Genes within the papillomavirus genome are usually identified after similarity with other previously identified genes. However, some spurious
open reading frames might have been mistaken as
genes simply after their position in the genome, and might not be true genes. This applies specially to certain E3, E4, E5 and E8
open reading frames.
E1 Encodes a protein that binds to the viral
origin of replication in the long control region of the viral genome. E1 uses
ATP to exert a
helicase activity that forces apart the DNA strands, thus preparing the viral genome for replication by cellular
DNA replication factors.
E2 The E2 protein serves as a master
transcriptional regulator for viral
promoters located primarily in the long control region. The protein has a
transactivation domain linked by a relatively unstructured hinge region to a well-characterized DNA binding domain. E2 facilitates the binding of E1 to the viral origin of replication. E2 also utilizes a cellular protein known as
Bromodomain-4 (Brd4) to tether the viral genome to cellular chromosomes. This tethering to the cell's
nuclear matrix ensures faithful distribution of viral genomes to each daughter cell after cell division. It is thought that E2 serves as a negative regulator of expression for the
oncogenes E6 and E7 in latently HPV-infected basal layer
keratinocytes. Genetic changes, such as integration of the viral DNA into a host cell chromosome, that inactivate E2 expression tend to increase the expression of the E6 and E7 oncogenes, resulting in cellular transformation and possibly further genetic destabilization.
E3 This small putative gene exists only in a few papillomavirus types. The gene is not known to be expressed as a protein and does not appear to serve any function.

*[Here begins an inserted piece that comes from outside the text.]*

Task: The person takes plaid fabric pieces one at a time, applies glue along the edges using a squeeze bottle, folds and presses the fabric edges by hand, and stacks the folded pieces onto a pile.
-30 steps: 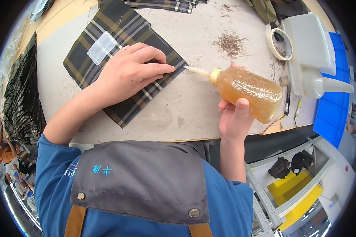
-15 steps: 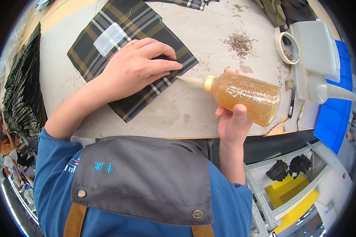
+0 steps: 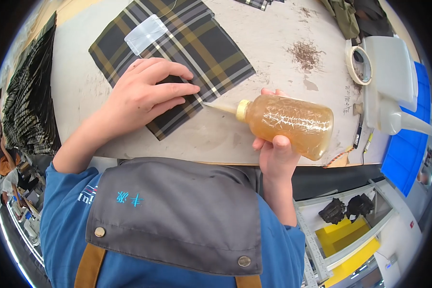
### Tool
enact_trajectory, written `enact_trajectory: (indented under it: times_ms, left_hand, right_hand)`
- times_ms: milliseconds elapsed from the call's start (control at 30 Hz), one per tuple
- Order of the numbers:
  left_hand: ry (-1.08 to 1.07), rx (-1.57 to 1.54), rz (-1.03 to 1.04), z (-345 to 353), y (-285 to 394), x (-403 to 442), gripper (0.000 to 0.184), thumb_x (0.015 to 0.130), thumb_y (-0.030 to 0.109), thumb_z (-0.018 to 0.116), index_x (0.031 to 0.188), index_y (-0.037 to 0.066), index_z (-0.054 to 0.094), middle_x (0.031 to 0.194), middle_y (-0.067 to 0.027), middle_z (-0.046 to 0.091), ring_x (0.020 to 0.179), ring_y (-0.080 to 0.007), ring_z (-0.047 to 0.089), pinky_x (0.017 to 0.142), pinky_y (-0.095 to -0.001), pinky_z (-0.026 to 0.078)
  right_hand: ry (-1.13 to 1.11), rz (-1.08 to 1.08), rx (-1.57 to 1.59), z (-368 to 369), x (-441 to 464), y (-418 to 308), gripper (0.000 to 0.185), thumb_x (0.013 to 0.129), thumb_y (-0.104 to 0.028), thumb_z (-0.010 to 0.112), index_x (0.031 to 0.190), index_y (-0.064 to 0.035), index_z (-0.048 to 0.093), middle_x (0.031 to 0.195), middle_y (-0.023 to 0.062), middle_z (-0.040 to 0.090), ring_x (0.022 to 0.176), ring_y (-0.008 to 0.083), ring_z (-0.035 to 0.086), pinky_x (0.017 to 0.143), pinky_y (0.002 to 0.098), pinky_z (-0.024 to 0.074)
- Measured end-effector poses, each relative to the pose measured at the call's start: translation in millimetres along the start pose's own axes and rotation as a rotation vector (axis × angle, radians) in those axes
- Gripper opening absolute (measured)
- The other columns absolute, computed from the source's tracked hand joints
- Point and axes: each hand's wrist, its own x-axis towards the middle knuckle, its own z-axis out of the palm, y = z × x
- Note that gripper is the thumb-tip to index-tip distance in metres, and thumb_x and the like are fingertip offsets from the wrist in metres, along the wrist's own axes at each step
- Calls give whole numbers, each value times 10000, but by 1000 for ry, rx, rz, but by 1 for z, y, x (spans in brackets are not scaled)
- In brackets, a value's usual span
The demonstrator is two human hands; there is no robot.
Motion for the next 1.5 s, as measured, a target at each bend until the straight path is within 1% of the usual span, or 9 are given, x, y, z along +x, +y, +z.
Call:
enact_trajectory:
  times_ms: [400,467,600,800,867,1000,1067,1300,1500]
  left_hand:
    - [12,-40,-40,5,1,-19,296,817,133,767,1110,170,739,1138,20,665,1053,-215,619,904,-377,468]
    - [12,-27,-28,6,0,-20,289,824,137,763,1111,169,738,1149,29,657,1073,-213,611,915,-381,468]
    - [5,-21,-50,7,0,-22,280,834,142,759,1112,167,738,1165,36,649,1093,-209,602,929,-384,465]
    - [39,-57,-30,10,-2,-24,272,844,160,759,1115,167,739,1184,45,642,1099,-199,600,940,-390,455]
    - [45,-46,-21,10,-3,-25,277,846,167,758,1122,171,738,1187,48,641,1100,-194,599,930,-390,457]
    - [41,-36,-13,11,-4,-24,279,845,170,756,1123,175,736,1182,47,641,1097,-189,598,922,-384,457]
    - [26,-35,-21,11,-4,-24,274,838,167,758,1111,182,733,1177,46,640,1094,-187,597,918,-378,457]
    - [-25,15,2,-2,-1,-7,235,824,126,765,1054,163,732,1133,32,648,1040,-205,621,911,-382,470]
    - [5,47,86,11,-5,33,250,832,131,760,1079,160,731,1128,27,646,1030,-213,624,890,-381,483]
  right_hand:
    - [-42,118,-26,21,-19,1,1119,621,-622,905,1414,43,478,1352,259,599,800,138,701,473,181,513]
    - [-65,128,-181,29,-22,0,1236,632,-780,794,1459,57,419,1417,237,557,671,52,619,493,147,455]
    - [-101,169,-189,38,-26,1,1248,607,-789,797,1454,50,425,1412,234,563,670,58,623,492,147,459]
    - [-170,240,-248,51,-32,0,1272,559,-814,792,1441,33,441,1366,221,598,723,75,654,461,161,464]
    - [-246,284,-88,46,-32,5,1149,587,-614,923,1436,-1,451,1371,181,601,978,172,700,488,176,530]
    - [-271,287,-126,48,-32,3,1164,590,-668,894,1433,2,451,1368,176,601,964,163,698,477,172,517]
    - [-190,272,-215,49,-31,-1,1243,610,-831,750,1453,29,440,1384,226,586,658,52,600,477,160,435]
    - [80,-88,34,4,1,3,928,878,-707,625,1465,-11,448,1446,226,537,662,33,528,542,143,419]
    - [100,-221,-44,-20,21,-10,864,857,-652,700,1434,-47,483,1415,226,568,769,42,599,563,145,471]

E4 Although E4 proteins are expressed at low levels during the early phase of viral infection, expression of E4 increases dramatically during the late phase of infection. In other words, its "E" appellation may be something of a misnomer. In the case of HPV-1, E4 can account for up to 30% of the total protein at the surface of a wart. The E4 protein of many papillomavirus types is thought to facilitate virion release into the environment by disrupting
intermediate filaments of the keratinocyte
cytoskeleton. Viral mutants incapable of expressing E4 do not support high-level replication of the viral DNA, but it is not yet clear how E4 facilitates DNA replication. E4 has also been shown to participate in arresting cells in the G2 phase of the
cell cycle.
E5 The E5 are small, very hydrophobic proteins that destabilise the function of many membrane proteins in the infected cell. The E5 protein of some animal papillomavirus types (mainly
bovine papillomavirus type 1) functions as an
oncogene primarily by activating the cell growth-promoting signaling of
platelet-derived growth factor receptors. The E5 proteins of human papillomaviruses associated to cancer, however, seem to activate the signal cascade initiated by
epidermal growth factor upon ligand binding. HPV16 E5 and HPV2 E5 have also been shown to down-regulate the surface expression of
major histocompatibility complex class I proteins, which may prevent the infected cell from being eliminated by
killer T cells.
E6 E6 is a 151 amino-acid peptide that incorporates a type 1 motif with a
consensus sequence –(T/S)-(X)-(V/I)-COOH. It also has two
zinc finger motifs. E6 has also been shown to target other cellular proteins, thereby altering several
metabolic pathways. One such target is
NFX1-91, which normally represses production of
telomerase, a protein that allows cells to divide an unlimited number of times. When NFX1-91 is degraded by E6, telomerase levels increase, inactivating a major mechanism keeping cell growth in check. Additionally, E6 can act as a transcriptional cofactor—specifically, a transcription activator—when interacting with the cellular transcription factor, E2F1/DP1. Binding at these locations causes transformation of the DLG protein and disruption of its suppressor function. E6 proteins also interact with the MAGUK (
membrane-associated guanylate kinase family) proteins. These proteins, including MAGI-1, MAGI-2, and MAGI-3 are usually structural proteins, and can help with signaling.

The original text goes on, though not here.